Selling and buying goods and commodities becomes much easier when the cash is available. People just need to sell what they have for cash and use that cash to buy what they want. When cash is available, families are more likely to specialize in producing specific things rather than producing everything they need.
In modern economies people are highly specialized. They only produce one thing, such as being a doctor, teacher, or accountant, and they use the money they get from their work to buy everything they need. People become more efficient in production when they specialize because they will gain comparative advantage in production.

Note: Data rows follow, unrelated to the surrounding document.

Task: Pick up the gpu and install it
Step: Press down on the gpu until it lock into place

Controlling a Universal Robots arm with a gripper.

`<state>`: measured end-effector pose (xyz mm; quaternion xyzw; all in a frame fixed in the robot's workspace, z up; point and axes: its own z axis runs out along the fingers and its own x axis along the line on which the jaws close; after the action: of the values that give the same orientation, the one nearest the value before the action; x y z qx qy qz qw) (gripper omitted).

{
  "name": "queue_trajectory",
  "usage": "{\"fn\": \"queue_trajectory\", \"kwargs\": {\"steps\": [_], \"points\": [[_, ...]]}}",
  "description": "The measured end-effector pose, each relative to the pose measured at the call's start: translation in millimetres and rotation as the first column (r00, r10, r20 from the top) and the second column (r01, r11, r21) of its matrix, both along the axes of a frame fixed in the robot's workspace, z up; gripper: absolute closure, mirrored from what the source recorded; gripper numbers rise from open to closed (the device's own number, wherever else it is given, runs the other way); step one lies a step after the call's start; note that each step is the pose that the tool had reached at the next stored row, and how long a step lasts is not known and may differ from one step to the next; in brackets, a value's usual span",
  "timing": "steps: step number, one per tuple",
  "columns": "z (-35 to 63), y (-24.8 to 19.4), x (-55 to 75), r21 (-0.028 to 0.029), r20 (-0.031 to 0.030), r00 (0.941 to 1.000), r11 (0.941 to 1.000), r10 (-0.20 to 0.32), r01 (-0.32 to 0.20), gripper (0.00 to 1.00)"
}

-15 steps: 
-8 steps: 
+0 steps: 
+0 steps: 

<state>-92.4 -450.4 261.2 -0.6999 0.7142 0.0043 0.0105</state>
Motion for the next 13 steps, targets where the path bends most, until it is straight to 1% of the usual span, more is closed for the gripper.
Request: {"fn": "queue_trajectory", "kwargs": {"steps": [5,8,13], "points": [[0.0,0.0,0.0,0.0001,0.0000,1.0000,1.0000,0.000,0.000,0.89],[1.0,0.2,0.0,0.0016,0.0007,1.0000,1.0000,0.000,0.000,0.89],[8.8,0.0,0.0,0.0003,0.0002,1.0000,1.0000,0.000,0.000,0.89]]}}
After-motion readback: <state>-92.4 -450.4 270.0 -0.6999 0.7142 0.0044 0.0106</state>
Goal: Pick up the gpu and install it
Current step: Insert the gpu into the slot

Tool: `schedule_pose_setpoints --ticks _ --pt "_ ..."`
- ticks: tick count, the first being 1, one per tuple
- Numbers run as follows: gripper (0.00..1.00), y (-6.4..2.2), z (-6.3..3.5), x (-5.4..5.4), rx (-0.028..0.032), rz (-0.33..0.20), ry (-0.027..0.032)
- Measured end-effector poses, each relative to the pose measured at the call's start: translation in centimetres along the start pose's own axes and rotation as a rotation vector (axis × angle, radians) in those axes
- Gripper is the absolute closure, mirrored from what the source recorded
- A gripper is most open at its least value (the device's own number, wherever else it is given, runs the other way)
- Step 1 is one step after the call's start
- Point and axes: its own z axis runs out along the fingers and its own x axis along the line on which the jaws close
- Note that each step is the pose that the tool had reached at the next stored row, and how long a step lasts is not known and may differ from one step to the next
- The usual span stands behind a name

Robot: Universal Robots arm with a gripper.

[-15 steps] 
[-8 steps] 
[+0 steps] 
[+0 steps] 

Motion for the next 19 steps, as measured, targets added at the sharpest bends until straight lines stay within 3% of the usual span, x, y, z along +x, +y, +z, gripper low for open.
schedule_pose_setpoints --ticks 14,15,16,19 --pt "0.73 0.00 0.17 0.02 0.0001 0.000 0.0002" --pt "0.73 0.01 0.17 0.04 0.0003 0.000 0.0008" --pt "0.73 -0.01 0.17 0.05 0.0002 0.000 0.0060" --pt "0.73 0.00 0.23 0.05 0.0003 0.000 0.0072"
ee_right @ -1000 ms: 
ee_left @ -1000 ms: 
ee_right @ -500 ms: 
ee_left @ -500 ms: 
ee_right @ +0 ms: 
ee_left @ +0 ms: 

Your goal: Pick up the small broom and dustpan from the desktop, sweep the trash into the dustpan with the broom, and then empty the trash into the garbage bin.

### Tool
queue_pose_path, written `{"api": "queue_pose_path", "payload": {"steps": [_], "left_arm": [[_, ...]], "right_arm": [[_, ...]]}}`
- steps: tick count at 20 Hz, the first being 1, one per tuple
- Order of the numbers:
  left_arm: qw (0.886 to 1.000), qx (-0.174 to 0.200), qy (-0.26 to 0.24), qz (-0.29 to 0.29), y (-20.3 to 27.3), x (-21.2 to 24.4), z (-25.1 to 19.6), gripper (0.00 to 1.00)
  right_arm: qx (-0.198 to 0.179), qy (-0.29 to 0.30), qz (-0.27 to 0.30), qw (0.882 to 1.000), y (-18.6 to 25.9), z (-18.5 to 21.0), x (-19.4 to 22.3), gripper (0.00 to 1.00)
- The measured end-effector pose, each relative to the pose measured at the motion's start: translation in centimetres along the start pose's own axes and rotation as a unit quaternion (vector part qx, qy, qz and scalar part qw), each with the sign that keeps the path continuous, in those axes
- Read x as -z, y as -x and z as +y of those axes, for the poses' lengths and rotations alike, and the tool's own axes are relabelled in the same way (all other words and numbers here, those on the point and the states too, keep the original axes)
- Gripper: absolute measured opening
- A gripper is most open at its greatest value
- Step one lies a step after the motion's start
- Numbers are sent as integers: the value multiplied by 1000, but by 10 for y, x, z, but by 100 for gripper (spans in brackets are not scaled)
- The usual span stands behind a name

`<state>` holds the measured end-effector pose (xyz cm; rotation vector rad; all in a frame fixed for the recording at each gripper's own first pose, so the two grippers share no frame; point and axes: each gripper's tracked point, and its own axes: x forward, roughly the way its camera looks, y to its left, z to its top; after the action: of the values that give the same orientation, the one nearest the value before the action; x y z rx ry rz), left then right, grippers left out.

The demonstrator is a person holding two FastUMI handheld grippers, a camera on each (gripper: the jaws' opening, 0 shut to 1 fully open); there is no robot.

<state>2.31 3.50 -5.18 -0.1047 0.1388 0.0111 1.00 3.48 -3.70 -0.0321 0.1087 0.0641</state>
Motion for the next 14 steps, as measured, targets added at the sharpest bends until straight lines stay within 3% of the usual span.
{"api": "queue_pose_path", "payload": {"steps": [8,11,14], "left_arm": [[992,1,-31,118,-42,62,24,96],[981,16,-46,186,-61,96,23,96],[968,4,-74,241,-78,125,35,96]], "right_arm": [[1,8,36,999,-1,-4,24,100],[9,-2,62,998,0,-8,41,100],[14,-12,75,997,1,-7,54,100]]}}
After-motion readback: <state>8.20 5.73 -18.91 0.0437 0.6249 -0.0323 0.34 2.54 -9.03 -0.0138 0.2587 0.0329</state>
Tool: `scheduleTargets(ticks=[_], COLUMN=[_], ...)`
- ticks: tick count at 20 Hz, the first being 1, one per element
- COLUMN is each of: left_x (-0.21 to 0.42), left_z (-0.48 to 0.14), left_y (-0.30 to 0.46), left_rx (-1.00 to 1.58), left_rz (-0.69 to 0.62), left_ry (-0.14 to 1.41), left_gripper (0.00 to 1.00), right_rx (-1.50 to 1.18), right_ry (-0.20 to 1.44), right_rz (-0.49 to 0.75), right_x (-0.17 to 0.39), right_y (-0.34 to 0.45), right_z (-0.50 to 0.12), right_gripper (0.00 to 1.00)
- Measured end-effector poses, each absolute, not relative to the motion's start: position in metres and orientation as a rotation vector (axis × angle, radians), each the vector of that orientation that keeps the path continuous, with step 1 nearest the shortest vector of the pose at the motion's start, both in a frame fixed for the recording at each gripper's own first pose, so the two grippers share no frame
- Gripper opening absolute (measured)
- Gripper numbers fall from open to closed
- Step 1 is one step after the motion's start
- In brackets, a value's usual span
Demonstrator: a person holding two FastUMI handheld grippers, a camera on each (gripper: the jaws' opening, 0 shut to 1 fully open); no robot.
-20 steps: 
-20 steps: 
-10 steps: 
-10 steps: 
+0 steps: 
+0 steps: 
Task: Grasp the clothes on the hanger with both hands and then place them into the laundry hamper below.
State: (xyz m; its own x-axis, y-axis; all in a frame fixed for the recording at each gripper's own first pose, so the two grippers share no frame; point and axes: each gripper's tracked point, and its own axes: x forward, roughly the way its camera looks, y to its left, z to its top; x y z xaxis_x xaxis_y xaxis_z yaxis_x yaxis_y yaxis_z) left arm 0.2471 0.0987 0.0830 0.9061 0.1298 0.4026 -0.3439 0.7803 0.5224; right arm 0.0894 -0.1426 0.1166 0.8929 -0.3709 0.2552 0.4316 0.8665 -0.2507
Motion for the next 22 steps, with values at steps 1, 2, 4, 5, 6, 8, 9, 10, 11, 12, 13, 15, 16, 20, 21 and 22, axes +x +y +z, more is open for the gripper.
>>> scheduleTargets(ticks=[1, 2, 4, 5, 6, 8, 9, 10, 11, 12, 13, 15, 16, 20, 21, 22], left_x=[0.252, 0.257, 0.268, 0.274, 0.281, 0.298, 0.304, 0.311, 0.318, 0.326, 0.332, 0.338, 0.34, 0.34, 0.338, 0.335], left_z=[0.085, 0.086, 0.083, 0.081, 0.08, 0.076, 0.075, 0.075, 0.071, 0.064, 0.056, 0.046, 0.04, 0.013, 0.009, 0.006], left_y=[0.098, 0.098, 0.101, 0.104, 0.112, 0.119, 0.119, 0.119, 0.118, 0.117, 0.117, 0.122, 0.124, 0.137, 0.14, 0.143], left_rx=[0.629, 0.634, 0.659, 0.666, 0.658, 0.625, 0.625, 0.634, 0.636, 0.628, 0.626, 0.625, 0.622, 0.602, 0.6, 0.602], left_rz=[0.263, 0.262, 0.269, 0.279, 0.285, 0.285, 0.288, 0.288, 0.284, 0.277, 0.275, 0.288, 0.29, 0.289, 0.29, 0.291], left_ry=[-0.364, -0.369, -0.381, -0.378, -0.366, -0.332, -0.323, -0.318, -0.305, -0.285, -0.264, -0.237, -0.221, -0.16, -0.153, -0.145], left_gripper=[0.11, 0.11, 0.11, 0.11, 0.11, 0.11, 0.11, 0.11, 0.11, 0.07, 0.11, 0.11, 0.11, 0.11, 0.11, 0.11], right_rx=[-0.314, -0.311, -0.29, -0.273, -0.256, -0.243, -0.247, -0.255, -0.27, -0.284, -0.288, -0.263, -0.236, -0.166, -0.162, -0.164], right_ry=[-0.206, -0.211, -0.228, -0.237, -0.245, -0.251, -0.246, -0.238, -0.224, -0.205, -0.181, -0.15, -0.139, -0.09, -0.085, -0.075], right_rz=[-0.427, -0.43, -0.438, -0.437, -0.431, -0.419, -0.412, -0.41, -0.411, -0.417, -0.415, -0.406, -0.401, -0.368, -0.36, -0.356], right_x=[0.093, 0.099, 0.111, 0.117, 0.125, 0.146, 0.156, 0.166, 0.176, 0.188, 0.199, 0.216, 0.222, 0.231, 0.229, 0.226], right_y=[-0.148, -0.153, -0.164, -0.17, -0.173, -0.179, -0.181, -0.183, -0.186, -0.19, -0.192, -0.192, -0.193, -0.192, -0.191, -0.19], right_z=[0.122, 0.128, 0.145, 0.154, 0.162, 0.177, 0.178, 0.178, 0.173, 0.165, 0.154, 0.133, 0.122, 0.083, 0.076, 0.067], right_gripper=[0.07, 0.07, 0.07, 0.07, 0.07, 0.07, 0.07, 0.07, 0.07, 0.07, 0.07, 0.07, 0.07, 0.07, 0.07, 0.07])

The high incomes that people achieve in modern economies derive from the specialization in production made possible by the presence of money. Therefore, the answer to the question of why we need money, is that it makes commercial exchange easy and gives people an opportunity to specialize and become more productive and achieve higher incomes.
Functions Of Money:
Anything that is used as money, for example gold, salt in North Africa, cigarettes in prisons, dinars or dollars must perform four functions:
Exchange Broker:
Money serves the function of a medium of exchange when the sellers are ready to accept it in exchange for the goods and commodities they sell. When a food store accepts a banknote in exchange for some bread and milk, that paper acts as an exchange. Through the medium of exchange, people can sell goods and goods for cash and use the cash to buy what they want. An economy becomes more efficient when people accept a single commodity as a medium of exchange for goods and commodities.
Measuring Unit:
In a barter system, each commodity has a very large number of prices. Maybe the price of a cow is fifty chickens, or 200 eggs, or 2 tons of wheat or other things. When one commodity is used as money, each commodity will have one price instead of multiple prices. This function of money gives buyers and sellers a unit of measure, that is, a means of measuring the value of a good in the economy using money. And because the Iraqi economy uses dinars as money, all goods and commodities have a fixed price in dinars.
Stock Value:
Money allows people to store the value of their money with the money itself. That is, if you did not spend all of your money to buy goods and commodities, you could keep part of the money with you for future use. It is not just money that can be a store of value. Any asset of value, such as a plot of land, a painting, or a piece of carpet, for example can be a store of value.
Financial assets, such as stocks and bonds, have an important benefit compared to keeping cash as store value because they yield higher interest or may increase in value in the future. You also have other assets over money for this job because it provides some services: for example, your house provides you with housing service.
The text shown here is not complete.